So how do you induce such skipping? DNA gets transcribed to RNA with all the exons (and introns) still in there. The RNA then gets processed by the spliceosome which cuts out the introns, and possibly also some exons. Crucial in this process are the splice acceptor & donor sites and the exonic splice enhancer (ESE) motifs. If such elements can be masked from the spliceosome, this will affect which exons will get spliced out or not.
One way of making this happen is by circulating molecules called phosphorodiamidate Morpholino oligomers. These are a modified form of DNA that can bind to RNA. Crucially, these ‘PMOs’ do not cause the degradation of the RNA. In addition, because they’ve been modified enough, they also won’t immediately be degraded by the cell and can hang around for a while.

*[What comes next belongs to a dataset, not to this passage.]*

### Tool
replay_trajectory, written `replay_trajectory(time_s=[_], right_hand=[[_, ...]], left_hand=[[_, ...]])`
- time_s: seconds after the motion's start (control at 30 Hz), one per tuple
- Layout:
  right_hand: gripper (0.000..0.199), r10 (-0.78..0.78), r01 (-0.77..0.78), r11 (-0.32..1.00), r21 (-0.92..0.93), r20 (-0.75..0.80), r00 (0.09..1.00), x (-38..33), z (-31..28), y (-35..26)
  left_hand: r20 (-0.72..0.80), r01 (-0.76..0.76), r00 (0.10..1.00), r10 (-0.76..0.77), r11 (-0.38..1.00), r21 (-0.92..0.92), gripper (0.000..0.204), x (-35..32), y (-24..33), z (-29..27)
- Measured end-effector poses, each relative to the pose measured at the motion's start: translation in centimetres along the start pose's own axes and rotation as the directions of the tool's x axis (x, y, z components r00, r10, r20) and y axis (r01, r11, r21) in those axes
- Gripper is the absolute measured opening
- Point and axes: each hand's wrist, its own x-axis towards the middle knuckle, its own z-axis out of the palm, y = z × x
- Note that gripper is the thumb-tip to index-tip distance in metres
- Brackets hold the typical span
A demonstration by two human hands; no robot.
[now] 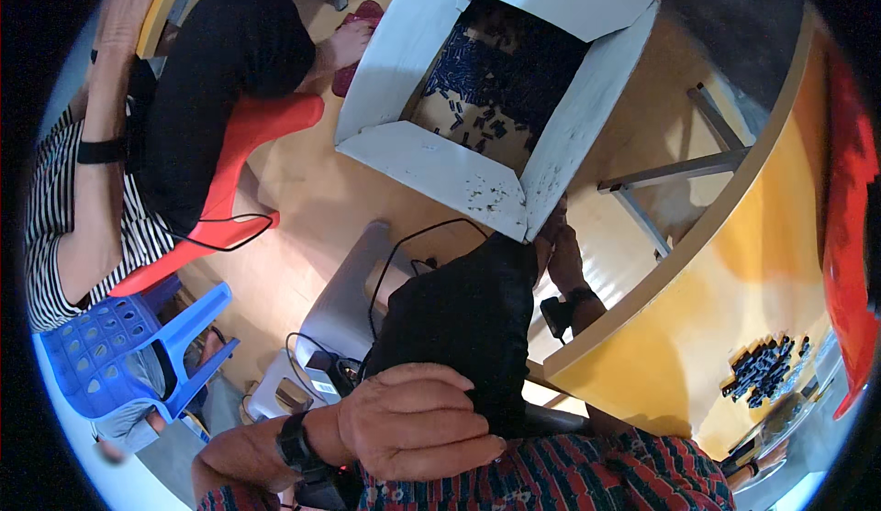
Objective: Manually attaching small blue plastic caps to components at a workbench.
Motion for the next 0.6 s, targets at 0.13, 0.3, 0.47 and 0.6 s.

There are a few diseases caused by defects in very large genes, where such exon skipping might be useful.
In Usher syndrome, which progressively degrades both vision and hearing, the large gene USH2A has a ton of exons. Mutations are often found in exon 13, and through intensive research, it was found that exon 13 could be skipped, and still leave a useful protein. Crucially, such a thing is only possible if the exon contains a whole number of codons. Otherwise, the skipping event would cause a frameshift.

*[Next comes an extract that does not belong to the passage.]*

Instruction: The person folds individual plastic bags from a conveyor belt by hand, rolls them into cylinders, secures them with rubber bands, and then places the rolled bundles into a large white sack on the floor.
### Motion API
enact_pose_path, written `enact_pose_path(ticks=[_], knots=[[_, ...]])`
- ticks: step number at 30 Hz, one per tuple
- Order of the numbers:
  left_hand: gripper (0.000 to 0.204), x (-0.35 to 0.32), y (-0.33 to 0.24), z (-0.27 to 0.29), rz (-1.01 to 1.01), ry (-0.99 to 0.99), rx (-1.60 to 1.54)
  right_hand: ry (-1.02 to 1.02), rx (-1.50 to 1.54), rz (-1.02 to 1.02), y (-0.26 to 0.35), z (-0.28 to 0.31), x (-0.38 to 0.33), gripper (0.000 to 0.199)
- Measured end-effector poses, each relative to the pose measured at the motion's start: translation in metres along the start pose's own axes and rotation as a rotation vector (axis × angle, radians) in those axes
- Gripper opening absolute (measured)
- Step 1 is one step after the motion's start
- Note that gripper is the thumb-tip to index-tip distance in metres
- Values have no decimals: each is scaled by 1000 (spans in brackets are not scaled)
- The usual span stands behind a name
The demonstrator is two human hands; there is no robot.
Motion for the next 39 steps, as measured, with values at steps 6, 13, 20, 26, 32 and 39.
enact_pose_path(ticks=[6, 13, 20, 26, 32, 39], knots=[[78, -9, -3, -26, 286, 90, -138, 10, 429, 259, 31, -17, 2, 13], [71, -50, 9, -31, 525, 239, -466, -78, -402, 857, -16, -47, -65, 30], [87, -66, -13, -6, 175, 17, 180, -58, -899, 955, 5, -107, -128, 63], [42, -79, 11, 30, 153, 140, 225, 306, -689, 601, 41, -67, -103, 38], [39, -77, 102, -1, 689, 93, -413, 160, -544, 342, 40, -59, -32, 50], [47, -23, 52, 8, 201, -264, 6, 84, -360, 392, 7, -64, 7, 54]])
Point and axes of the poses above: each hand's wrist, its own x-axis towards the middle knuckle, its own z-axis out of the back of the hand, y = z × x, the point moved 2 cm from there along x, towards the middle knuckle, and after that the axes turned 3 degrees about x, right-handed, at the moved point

If anyone is doing research on skipping USH2A exons 53 and 68, my family would love to hear from you.
In 2021, researchers (mostly) from The Netherlands announced that they’d been able to use PMOs to induce the skipping of exon 13 of USH2A and that this indeed seemed to lead to an improvement of the vision of the patients taking part in the trial compared to the sham-treated control group patients, at least for a while.
In an even more devastating disease, Duchenne muscular dystrophy, a similar situation exists, whereby the skipping of specific exons of the huge DMD gene might be helpful. This appears to work pretty well on paper, but not very convincingly as yet in reality. A problem is that PMOs need to get into the right cells to do their work, and this is not easy. Several PMO medicines (Eteplirsen, Casimersen, Casimersen, Golodirsen) are in various states of approval. When measured, all of these clearly improve the production of the DMD protein, sometimes by a factor of ten. The genetic therapy is therefore definitely working. But the effect on people’s lives has not been as convincing – perhaps because the DMD levels continue to be very low compared to non-affected people.

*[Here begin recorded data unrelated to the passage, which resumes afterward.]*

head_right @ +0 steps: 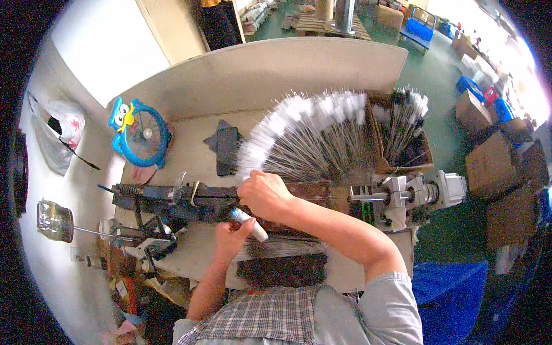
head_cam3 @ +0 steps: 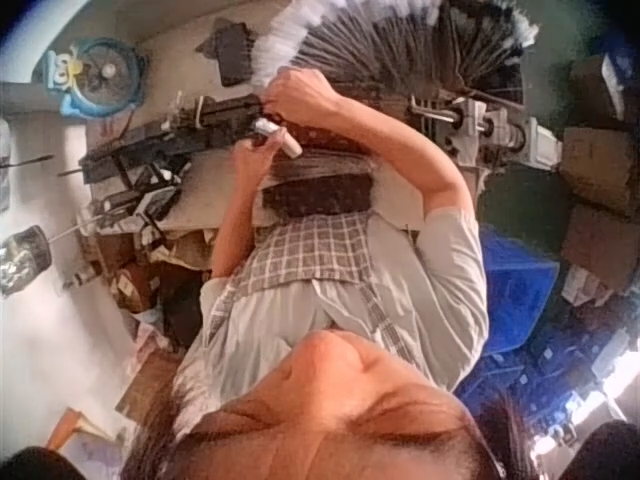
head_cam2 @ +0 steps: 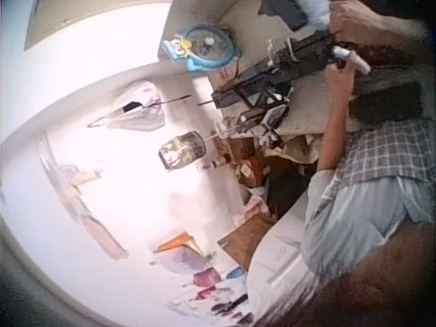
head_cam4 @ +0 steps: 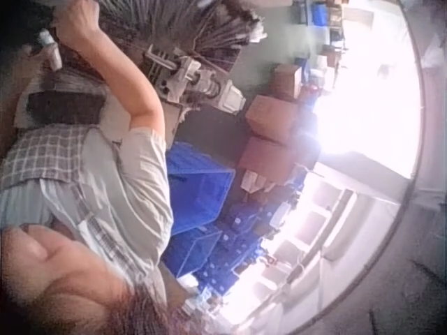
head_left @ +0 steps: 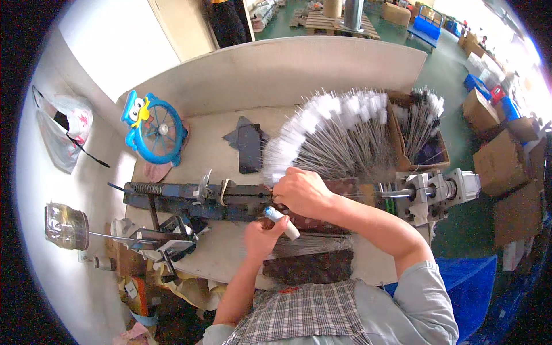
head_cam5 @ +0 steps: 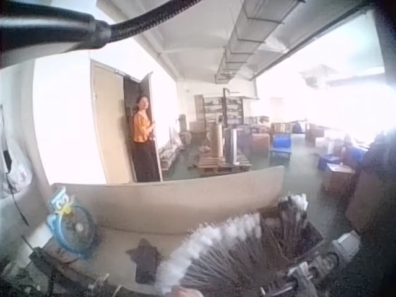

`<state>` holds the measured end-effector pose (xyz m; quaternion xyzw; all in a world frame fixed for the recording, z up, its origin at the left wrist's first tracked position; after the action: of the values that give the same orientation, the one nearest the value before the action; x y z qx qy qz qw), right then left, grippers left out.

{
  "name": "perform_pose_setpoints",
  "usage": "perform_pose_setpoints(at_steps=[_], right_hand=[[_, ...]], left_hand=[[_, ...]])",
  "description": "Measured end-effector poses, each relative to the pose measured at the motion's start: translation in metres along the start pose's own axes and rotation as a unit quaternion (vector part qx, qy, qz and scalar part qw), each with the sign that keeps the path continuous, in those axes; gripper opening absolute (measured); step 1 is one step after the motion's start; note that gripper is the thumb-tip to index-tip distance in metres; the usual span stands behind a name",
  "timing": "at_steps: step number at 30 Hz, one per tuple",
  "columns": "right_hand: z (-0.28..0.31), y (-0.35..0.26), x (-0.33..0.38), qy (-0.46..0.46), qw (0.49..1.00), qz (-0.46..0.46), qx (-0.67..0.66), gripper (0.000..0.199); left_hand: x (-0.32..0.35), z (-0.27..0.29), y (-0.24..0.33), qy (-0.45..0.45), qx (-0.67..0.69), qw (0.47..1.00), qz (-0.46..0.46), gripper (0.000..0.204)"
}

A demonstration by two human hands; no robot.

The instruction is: The recorder is assembling wire brushes by inserting metal filaments into an assembly machine and then processing them.

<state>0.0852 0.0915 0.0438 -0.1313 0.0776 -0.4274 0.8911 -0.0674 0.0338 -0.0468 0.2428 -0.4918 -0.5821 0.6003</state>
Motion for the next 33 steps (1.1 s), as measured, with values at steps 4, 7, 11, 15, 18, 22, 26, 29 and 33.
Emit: perform_pose_setpoints(at_steps=[4, 7, 11, 15, 18, 22, 26, 29, 33], right_hand=[[0.019, 0.005, 0.037, 0.12, 0.988, 0.044, -0.085, 0.008], [0.009, 0.008, 0.074, 0.121, 0.983, 0.042, -0.131, 0.016], [-0.04, 0.004, 0.073, 0.08, 0.977, 0.048, -0.19, 0.011], [-0.073, 0.025, 0.037, 0.079, 0.991, -0.049, -0.098, 0.015], [-0.068, 0.015, 0.047, 0.045, 0.993, 0.0, -0.112, 0.014], [-0.051, 0.011, 0.058, 0.033, 0.994, 0.029, -0.098, 0.014], [-0.038, 0.006, 0.065, 0.03, 0.995, 0.08, -0.057, 0.014], [-0.045, 0.01, 0.065, -0.005, 0.995, 0.068, -0.07, 0.011], [-0.05, 0.016, 0.071, -0.013, 0.99, 0.046, -0.132, 0.022]], left_hand=[[0.004, -0.017, 0.011, -0.012, 0.165, 0.985, -0.052, 0.037], [0.004, -0.034, 0.023, -0.024, 0.475, 0.879, -0.033, 0.009], [0.002, -0.037, 0.01, -0.002, 0.268, 0.96, -0.078, 0.014], [0.001, -0.018, 0.016, -0.04, 0.034, 0.998, -0.018, 0.027], [0.014, -0.003, 0.02, 0.051, 0.027, 0.998, -0.024, 0.021], [0.029, 0.066, -0.088, 0.118, 0.465, 0.877, 0.034, 0.025], [0.054, 0.105, -0.117, 0.242, 0.576, 0.776, 0.085, 0.025], [0.057, 0.117, -0.122, 0.237, 0.591, 0.767, 0.073, 0.019], [0.053, 0.116, -0.131, 0.222, 0.605, 0.762, 0.067, 0.017]])
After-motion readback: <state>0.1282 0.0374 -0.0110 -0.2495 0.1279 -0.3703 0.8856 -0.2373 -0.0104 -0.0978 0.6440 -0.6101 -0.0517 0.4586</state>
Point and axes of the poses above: each hand's wrist, its own x-axis away from the middle knuckle, its own z-axis out of the back of the hand, y = z × x, the point moved 3 cm from there along -x, towards the middle knuckle, and after that the axes turned 10 degrees about -y, right-handed, at the moved point
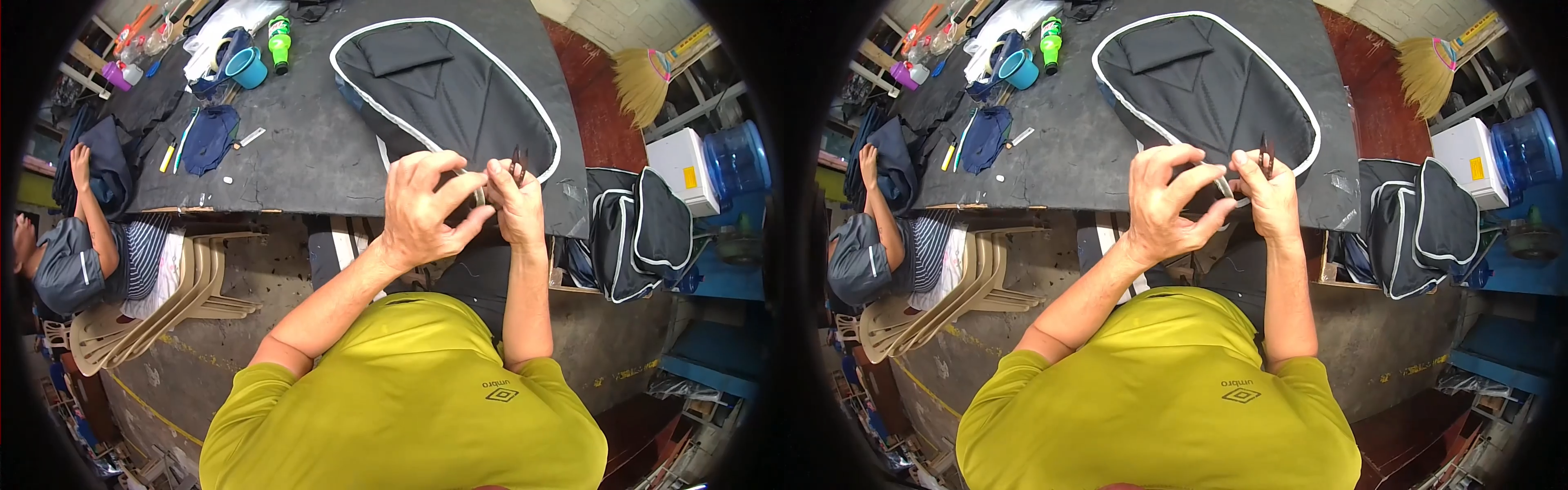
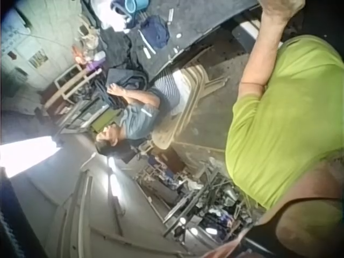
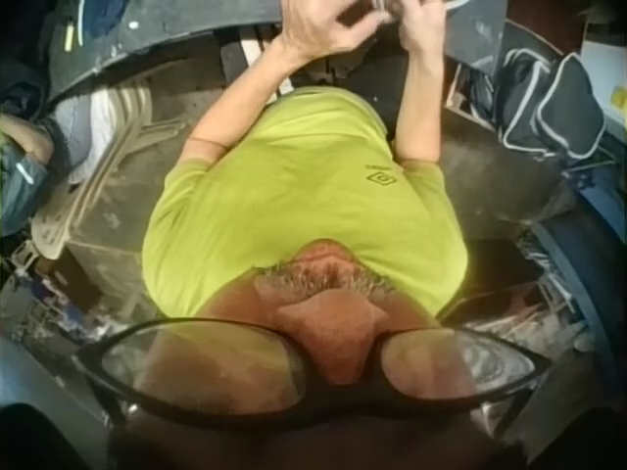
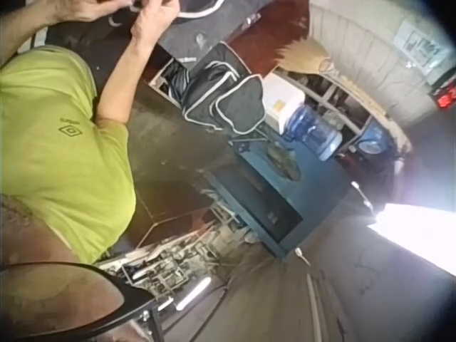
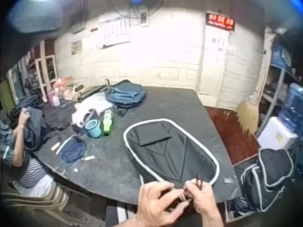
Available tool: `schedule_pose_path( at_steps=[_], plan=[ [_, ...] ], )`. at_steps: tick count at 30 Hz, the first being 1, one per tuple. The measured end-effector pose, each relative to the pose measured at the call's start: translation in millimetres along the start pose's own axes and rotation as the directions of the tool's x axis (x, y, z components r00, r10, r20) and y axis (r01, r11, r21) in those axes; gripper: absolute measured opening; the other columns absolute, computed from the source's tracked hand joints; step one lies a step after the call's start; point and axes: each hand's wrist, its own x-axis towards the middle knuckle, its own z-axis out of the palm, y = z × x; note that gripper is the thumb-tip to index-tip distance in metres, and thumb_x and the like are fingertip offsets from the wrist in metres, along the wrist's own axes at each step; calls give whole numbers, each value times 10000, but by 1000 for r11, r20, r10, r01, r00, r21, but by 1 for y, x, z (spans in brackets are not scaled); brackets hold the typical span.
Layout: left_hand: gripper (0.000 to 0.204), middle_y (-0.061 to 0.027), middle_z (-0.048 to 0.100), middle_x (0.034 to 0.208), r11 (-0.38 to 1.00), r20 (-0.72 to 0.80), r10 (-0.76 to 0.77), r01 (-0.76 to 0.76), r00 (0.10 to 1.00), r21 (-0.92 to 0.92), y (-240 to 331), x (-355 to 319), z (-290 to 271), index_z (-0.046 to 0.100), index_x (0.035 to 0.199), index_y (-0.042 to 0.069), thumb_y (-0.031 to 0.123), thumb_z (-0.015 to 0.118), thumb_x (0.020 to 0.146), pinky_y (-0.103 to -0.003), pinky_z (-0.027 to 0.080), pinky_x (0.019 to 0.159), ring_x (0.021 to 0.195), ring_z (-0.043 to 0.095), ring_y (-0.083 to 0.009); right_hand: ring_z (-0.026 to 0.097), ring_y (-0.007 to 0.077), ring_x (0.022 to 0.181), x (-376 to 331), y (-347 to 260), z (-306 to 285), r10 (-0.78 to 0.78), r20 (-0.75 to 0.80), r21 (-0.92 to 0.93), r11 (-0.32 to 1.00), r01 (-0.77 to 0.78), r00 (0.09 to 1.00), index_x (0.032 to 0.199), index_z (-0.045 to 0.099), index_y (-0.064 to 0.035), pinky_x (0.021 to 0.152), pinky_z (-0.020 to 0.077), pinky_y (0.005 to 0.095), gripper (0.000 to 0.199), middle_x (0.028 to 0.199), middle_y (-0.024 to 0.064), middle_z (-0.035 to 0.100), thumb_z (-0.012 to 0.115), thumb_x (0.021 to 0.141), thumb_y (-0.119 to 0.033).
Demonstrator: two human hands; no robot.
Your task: Inspecting a backpack for quality control, checking seams and zippers, and turning it inside out.
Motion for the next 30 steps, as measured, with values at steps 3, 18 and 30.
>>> schedule_pose_path(
  at_steps=[3, 18, 30],
  plan=[
    [368, -95, 707, 1233, 999, 49, -38, 39, 998, 0, -14, 11, 7, 811, 1129, 108, 147, 920, 780, -451, 499, 1014, 1134, 638, -325, 656, 62, 815, -2, -7, 7, 12, 31, -80, 997, -10, 999, 1066, 792, -32, 750, 551, 242, 174, 970, -22, 737, 792, 1071, -206],
    [319, -57, 701, 1083, 999, -54, 5, -3, 999, 34, -8, 18, -9, 814, 1058, 113, -8, 867, 767, -403, 552, 874, 1033, 665, -284, 473, 16, 734, -14, -22, 20, -128, 131, -331, 929, 165, 983, 1074, 771, 16, 653, 360, 220, 146, 830, -84, 607, 726, 1093, -122],
    [244, -75, 718, 1111, 998, 72, -15, 11, 997, 56, 1, 23, -32, 761, 1004, 50, -52, 834, 795, -421, 597, 908, 1071, 718, -319, 434, 18, 689, 0, -40, 37, -19, 257, -278, 956, 93, 966, 1058, 767, 30, 602, 331, 233, 123, 797, -73, 586, 719, 1089, -79]
  ],
)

On a personal note, we might speculate on the possibility of using an AAV to deliver an episome that codes for antisense RNA that could durably influence exon skipping. This could sidestep the limited delivery capability of AAV, but still deliver a perhaps lasting result.
Despite tremendous hype, CRISPR suffers from similar challenges as the viral vectors: while it can effectively change our DNA, it may also change it where you don’t want any change. In addition, in order for CRISPR to do its work, it still needs to get into the right cells, which is a challenge in its own right.
In a recent first successful application, CRISPR was used in a clever way to edit red blood cells. In various diseases, the shape of red blood corpuscles is wrong. It turns out however that babies get born with a separate hemoglobin production system, one that eventually (mostly) shuts down, to be replaced by adult hemoglobin. It has been observed that people that theoretically should have sickle cell disease or β-thalassemia, this shutting down sometimes did not happen, and that this can be traced back to their fetal hemoglobin production staying active into adulthood. This spares these people from disease.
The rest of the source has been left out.